Watch the trailer for this hilarious show or scroll down to find a cheeky insight into Olivier Award-winning playwright Isobel McArthur’s creative process.Book Now
Isobel McArthur spills the beans on creating this farcical comedy
Austen’s original tale is so well loved as a book, television series and film, can you give us an insight into what makes this version of Pride and Prejudice, sort of?
Isobel: I suppose what I was aware of when watching many of the other adaptations of this novel was a certain po-facedness which has taken hold over the past two-hundred years. For whatever reason the humour of Austen’s novel has repeatedly been side-lined in the interest of… I don’t know – something so reverent that it’s become positively solemn. The original book is a riot. So, this adaptation – told by the servants, using karaoke – is in the spirit of Austen herself and the way she writes. It’s funny, feminist and front footed.

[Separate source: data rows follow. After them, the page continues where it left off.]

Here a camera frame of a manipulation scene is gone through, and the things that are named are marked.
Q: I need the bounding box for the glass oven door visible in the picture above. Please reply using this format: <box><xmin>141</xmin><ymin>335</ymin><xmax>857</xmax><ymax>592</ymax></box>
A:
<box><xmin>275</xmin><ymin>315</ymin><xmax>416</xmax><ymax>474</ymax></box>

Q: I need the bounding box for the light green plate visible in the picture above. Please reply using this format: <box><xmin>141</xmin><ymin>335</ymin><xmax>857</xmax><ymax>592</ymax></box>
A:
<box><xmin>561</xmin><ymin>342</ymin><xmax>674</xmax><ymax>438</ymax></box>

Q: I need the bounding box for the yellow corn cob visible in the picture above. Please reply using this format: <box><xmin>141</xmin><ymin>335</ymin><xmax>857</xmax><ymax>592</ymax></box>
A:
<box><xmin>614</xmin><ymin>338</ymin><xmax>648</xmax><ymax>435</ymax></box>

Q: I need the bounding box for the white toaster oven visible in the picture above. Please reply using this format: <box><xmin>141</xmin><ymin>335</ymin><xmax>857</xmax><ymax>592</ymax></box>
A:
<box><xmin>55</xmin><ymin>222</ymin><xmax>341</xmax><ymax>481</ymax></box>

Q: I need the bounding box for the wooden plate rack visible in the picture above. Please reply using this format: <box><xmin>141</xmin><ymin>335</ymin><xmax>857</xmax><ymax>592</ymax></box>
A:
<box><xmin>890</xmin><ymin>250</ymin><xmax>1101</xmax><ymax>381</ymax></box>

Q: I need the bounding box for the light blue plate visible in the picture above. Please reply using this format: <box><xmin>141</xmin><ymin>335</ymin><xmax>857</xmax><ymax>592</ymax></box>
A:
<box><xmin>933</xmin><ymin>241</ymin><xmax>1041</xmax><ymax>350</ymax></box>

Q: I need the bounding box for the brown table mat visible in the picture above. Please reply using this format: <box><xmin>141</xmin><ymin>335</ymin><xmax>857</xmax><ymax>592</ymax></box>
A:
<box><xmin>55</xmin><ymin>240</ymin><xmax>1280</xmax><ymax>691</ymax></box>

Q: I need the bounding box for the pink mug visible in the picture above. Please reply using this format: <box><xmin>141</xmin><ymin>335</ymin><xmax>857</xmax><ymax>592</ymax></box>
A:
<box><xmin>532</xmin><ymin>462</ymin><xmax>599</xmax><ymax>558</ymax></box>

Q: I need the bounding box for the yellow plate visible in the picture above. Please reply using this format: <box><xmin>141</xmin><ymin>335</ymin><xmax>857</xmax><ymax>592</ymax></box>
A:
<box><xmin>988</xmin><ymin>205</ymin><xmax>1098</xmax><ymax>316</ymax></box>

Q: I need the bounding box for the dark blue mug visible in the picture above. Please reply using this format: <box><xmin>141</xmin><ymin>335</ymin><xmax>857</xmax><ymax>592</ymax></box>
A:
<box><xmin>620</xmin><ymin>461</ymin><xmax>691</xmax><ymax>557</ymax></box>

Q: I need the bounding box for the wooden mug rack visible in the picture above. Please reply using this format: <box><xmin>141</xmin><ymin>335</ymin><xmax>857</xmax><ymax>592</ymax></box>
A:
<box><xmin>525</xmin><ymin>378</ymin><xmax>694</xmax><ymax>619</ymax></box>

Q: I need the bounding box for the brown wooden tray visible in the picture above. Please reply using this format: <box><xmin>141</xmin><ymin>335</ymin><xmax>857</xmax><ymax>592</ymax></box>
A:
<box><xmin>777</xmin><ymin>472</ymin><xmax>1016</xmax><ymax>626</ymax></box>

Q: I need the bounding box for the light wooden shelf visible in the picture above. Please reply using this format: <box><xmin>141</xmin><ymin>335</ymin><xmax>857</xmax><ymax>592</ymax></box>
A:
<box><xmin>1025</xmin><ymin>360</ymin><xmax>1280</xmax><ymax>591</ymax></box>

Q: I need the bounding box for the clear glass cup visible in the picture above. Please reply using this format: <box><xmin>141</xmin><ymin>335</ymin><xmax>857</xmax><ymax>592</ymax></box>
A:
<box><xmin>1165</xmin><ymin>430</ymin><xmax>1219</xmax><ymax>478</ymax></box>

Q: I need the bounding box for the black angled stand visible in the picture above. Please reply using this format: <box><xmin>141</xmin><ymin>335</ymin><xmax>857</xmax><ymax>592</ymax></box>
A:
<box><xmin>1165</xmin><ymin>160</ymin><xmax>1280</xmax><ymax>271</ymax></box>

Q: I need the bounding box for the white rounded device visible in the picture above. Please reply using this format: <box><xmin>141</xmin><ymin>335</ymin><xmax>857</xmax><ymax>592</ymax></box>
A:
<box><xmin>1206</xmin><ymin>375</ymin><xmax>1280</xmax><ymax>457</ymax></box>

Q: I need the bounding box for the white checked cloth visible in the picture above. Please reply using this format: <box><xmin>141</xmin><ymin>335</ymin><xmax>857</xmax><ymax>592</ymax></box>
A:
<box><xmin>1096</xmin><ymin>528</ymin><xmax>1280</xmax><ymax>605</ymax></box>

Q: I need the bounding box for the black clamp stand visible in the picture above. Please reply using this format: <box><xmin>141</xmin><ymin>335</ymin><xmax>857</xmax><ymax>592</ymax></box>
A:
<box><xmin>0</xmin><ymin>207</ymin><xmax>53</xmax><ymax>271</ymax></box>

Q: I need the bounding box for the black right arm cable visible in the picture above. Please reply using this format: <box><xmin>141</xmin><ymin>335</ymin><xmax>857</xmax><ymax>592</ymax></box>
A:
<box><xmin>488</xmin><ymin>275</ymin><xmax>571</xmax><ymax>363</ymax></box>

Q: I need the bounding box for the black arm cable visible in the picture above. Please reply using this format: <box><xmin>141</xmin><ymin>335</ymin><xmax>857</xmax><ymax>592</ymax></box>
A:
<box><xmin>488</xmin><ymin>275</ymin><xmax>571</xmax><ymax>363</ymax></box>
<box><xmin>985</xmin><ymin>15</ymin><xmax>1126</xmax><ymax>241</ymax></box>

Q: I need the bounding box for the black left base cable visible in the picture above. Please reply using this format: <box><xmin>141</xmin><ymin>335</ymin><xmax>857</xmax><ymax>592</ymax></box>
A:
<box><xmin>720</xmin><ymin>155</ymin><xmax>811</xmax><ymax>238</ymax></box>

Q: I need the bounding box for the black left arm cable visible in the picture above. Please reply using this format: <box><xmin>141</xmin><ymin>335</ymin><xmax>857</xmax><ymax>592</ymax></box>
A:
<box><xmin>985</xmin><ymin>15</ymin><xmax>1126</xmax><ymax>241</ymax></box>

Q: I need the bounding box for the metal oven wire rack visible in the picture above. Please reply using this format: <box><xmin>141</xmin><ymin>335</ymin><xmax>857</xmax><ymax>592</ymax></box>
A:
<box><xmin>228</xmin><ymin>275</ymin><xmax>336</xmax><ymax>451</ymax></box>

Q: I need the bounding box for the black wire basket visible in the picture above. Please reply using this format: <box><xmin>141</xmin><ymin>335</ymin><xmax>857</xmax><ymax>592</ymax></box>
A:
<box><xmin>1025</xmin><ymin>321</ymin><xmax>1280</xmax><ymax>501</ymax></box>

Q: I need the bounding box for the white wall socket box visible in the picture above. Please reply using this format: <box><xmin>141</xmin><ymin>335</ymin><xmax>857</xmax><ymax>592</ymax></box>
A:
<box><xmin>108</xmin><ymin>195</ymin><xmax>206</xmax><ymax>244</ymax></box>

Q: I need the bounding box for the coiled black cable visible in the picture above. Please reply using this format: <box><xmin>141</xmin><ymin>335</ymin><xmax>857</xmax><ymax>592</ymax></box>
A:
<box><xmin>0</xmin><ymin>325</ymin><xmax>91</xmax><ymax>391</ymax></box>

Was there a favourite character to write when you were developing the show? What made them so enjoyable to tap into?
Isobel: Frankly, there isn’t a dud in this book. Austen is as incisive an observer of human nature as I have ever come across in literature or drama. Although the puzzle of the multi-rolling in this show (we have a cast of just 5) was a hell of a nut to crack at my desk, Austen’s dialogue is such a gift to the playwright. Right enough, it is important to modernise, anachronise, adjust – so that a contemporary audience know at all times what it being said and what is happening – but, truly, you could write five cracking plays based on this novel without ever repeating yourself. It’s gold dust, this stuff.
Do you have to be an Austen afficionado to enjoy the show?
Isobel: Not at all. You don’t need to know a single thing about Jane Austen or her books. In fact – please don’t go looking up a synopsis. Theatre should not require homework. If you really like it, you can always go and read the novel afterwards.